So what's going on and how does all this happen, what are the processes involved and how do Amateur Astronomer's make a contribution. All good questions!
Step 1 - Re-photograph the area and check for asteroids and or artifacts in your image
Step 2 - Check a previous known image of the same area and compare to make sure nothing was there before. You need to be careful doing this as different images may have different orientations depending on the Position Angle of the camera. It may be flipped horizonal and vertically to your image. One such site where you can do this is the CDS (Centre de Données astronomiques de Strasbourg) Portal which has a searchable web interface for various star Catalogs (just enter the exact RA and Dec).
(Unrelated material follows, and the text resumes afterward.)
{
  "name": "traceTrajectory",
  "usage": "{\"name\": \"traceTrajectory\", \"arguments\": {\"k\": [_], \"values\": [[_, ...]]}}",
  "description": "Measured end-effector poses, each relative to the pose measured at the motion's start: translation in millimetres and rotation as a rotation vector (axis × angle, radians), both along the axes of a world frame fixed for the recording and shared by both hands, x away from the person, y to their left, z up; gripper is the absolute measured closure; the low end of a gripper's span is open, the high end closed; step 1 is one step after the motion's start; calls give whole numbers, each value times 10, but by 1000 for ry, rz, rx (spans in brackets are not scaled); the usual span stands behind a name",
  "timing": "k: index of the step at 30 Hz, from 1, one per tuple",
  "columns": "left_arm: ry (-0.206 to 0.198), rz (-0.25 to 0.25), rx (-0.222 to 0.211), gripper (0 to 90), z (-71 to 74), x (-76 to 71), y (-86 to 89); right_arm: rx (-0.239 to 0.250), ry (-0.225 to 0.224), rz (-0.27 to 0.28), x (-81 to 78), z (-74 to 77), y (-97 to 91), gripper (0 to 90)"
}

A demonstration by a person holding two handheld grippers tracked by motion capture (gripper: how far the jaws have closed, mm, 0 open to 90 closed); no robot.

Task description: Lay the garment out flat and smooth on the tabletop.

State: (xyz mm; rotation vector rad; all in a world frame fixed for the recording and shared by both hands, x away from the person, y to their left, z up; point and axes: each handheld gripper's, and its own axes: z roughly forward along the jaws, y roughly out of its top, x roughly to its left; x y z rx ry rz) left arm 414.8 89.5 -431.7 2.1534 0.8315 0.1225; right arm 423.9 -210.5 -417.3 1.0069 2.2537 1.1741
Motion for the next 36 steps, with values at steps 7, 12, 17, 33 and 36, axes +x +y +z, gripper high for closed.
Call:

Step 3 - Once you believe you have something - alert some of your collegues and get some confirmation images
Step 4 - Report to CBAT with the exact postion to the nearest arc-sec with an estimate of the magnitude and of course your location, telescope and discovery circumstances (eg PSN J09554214+6940260 where "Possible Super Nova" is RA is 09 55 42.14 and Dec +69 40 26.0).
Step 5 - Wait and hope you are the first in - but you'll have to be quick ;-) Its always a great idea to get someone to check your work so you avoid embarrassing mistakes.
Step 6 - Then sit back and wait for other astronomers with spectroscopic capabilities to confirm the Supernova type by assessing which Balmer Lines are present in the spectra.